Your assignment:
Would you please state how many lines in the entries contain the word "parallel"? Only the number should be given.

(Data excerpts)

______________________________

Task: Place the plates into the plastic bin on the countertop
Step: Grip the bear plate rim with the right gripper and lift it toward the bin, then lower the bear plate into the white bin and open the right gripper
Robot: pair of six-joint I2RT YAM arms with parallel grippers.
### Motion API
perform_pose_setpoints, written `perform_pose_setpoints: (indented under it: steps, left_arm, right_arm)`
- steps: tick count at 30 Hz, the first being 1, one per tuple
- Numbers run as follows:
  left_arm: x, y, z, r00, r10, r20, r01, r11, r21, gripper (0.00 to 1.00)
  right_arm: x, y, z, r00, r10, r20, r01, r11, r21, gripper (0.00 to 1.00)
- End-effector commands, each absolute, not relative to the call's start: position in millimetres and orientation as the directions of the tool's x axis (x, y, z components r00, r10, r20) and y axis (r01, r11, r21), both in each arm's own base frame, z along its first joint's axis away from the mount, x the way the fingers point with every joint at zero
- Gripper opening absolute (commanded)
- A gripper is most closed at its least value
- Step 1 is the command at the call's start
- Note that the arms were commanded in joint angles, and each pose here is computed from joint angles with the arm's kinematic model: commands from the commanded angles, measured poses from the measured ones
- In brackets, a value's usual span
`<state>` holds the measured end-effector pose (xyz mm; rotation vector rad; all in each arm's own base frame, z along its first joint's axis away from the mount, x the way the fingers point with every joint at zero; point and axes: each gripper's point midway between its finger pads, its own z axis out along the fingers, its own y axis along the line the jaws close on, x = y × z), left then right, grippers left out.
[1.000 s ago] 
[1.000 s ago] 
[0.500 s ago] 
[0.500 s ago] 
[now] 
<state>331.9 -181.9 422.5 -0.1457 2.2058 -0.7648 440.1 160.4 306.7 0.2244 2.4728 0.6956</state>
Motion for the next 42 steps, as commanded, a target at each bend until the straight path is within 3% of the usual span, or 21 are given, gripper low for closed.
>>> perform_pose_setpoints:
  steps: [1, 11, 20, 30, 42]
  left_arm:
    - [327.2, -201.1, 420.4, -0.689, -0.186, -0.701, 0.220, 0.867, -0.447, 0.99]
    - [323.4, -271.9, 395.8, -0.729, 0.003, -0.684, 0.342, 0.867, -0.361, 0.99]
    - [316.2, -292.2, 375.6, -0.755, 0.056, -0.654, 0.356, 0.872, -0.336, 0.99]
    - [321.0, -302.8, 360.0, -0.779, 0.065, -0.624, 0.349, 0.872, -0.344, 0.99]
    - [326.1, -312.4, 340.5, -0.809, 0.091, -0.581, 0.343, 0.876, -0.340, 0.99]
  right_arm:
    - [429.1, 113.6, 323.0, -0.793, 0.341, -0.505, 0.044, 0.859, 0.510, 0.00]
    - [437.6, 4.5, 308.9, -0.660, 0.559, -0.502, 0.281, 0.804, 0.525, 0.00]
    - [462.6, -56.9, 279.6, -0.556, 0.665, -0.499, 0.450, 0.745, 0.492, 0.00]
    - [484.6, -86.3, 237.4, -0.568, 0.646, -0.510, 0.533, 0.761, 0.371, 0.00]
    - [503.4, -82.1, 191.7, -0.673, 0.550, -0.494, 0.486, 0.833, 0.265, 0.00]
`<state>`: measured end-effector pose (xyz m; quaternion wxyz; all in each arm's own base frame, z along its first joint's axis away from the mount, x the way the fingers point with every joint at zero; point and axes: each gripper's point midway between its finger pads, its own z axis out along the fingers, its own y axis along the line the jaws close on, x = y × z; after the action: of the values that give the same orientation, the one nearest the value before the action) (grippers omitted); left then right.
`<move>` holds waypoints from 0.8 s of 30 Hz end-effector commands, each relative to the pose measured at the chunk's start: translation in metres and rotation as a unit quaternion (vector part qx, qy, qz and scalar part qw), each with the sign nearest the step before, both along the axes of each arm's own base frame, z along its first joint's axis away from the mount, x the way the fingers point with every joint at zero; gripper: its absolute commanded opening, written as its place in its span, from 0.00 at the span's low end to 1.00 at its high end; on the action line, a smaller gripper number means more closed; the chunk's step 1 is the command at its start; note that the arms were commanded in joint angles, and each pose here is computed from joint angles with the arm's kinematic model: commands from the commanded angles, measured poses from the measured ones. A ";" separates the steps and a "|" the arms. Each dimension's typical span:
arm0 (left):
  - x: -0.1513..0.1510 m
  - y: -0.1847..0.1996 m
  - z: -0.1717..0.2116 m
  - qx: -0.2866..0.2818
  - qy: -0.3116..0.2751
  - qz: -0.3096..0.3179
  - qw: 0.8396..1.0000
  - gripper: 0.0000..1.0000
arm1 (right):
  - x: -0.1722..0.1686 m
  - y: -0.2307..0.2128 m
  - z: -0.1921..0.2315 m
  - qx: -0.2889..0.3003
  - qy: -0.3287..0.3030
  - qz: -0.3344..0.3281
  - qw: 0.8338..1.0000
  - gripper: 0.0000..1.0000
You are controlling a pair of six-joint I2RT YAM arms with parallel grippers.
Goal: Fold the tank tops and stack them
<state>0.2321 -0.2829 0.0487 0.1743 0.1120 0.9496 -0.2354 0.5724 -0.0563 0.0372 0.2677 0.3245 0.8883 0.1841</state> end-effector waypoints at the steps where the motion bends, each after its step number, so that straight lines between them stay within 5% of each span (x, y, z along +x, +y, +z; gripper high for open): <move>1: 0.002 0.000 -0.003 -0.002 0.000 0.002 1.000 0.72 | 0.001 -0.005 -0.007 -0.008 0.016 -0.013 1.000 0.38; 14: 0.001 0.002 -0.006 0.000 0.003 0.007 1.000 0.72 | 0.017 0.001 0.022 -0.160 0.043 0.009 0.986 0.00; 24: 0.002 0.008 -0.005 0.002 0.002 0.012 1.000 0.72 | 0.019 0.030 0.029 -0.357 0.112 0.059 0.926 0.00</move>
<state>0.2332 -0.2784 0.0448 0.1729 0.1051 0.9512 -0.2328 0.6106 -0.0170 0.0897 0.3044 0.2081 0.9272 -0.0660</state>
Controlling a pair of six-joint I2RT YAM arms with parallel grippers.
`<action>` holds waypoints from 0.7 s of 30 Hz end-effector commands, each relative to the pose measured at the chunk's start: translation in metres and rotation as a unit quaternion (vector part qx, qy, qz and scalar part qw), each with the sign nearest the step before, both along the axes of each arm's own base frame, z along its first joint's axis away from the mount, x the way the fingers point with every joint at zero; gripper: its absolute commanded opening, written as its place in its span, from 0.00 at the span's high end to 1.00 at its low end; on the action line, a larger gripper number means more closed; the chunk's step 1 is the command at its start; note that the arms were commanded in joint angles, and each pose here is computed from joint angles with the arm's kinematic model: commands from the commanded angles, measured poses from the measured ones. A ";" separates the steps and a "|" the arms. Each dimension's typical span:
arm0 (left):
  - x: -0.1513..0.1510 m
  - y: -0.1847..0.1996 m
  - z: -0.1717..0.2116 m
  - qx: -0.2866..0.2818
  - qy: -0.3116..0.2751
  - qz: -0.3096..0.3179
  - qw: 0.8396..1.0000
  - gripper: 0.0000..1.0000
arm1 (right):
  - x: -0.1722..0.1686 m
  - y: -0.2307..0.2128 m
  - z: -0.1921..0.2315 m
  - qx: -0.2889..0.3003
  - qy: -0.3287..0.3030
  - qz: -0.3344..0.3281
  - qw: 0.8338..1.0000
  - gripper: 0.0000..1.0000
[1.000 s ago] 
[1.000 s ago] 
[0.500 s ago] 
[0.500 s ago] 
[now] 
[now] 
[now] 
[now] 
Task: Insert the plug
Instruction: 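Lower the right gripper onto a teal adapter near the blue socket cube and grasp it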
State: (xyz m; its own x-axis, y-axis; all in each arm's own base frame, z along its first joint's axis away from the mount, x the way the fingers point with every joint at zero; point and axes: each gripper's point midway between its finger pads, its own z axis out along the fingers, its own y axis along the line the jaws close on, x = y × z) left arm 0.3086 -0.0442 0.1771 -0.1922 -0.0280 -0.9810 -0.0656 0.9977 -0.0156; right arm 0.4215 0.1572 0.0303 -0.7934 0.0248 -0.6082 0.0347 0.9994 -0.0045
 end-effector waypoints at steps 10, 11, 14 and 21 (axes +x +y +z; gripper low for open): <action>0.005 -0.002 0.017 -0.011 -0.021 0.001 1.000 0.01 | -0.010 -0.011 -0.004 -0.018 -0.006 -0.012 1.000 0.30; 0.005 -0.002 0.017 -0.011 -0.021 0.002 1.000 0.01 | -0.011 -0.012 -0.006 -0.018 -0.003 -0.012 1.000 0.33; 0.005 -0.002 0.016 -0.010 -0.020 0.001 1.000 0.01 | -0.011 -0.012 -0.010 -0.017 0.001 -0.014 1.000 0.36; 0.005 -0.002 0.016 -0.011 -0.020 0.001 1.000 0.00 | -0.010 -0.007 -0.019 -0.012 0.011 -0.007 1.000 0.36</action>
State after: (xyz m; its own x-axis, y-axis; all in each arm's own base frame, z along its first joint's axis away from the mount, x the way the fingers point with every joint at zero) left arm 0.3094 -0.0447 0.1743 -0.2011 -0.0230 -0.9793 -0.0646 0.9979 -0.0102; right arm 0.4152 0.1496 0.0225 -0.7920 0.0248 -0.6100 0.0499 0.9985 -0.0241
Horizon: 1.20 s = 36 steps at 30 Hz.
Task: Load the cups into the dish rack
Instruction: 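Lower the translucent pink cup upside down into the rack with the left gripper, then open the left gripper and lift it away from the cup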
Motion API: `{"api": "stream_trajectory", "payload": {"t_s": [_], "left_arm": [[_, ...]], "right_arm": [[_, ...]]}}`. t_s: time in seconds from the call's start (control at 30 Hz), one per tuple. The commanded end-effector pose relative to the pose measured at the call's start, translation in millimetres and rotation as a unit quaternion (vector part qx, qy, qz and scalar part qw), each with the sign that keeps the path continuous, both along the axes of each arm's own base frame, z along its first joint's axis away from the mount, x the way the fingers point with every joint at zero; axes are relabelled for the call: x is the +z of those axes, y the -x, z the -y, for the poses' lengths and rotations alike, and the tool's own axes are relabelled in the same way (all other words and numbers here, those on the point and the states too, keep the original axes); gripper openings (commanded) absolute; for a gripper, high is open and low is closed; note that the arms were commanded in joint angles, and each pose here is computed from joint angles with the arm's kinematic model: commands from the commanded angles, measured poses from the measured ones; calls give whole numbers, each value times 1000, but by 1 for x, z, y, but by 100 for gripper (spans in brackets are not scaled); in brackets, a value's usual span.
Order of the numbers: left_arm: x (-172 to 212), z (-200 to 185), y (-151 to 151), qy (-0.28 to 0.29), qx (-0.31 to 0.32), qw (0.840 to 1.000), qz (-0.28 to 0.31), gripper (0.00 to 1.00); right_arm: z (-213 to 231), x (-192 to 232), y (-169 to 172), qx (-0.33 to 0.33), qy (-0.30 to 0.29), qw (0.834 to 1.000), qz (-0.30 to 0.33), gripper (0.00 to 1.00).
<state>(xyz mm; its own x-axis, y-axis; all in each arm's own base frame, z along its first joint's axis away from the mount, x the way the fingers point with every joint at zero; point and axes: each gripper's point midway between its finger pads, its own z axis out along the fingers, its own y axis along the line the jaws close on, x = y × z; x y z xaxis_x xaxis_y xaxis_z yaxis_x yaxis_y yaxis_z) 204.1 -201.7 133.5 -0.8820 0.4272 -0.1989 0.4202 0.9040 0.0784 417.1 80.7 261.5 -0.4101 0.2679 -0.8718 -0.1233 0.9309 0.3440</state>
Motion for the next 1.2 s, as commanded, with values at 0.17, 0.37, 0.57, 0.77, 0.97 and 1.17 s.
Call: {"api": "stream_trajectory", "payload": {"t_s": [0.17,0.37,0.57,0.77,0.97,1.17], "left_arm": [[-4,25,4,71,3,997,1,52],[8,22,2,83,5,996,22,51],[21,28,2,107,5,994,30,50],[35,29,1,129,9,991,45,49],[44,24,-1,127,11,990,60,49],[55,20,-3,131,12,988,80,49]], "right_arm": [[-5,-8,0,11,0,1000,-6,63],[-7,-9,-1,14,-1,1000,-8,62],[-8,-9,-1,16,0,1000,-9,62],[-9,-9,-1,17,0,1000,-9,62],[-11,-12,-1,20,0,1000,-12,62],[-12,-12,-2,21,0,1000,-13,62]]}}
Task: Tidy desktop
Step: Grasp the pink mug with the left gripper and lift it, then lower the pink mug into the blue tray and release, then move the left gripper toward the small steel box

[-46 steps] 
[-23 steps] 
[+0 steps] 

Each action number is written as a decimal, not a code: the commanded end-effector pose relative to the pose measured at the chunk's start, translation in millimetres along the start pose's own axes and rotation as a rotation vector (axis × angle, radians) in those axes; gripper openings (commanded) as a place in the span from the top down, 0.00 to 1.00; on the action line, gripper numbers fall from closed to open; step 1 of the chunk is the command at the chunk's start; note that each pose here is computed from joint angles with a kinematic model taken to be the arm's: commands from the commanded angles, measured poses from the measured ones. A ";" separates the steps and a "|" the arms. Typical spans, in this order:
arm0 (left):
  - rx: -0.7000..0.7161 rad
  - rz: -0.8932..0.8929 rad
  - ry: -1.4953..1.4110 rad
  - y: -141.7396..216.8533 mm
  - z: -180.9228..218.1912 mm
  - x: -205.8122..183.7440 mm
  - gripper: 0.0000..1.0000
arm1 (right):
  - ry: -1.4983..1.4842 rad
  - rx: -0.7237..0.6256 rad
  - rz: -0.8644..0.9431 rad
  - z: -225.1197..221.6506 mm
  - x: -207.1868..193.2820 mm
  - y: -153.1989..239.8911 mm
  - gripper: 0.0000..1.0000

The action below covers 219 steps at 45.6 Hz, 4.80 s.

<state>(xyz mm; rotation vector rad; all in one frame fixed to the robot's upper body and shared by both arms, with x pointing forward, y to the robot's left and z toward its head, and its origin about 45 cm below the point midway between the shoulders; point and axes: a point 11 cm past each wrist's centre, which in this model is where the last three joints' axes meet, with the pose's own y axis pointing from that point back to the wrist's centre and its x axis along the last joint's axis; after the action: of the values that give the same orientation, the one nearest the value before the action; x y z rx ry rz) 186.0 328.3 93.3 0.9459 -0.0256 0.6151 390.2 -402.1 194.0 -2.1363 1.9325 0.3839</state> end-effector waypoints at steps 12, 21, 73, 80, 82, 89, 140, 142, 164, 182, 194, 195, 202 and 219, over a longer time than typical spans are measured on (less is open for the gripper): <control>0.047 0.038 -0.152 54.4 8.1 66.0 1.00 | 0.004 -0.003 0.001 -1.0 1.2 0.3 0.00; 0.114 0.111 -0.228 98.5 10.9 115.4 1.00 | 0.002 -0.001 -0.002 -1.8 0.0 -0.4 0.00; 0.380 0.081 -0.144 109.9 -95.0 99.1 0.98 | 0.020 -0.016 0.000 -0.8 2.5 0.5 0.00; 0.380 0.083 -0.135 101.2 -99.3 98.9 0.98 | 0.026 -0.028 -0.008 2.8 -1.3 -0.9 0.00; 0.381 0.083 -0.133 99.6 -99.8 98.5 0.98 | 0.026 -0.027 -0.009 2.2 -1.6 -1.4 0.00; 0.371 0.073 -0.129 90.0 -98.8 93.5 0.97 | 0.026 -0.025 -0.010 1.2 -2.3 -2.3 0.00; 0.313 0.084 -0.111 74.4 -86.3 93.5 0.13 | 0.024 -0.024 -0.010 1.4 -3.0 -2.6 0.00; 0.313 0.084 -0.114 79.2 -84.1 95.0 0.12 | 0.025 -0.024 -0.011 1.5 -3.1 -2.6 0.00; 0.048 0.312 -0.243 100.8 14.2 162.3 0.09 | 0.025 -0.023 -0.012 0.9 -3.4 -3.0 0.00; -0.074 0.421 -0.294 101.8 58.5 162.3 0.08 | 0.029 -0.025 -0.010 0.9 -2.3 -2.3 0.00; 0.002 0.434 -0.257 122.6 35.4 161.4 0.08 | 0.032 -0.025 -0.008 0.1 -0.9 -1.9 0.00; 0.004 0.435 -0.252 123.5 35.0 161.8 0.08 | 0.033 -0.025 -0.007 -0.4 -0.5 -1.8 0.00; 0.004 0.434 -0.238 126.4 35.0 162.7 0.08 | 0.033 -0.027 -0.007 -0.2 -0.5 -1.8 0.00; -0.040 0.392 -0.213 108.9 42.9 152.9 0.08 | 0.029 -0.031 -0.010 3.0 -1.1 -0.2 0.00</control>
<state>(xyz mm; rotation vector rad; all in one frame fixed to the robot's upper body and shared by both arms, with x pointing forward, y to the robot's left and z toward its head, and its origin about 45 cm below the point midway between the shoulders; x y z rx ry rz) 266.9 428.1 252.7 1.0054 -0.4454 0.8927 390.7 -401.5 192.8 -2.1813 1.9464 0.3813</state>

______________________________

Task solution:
3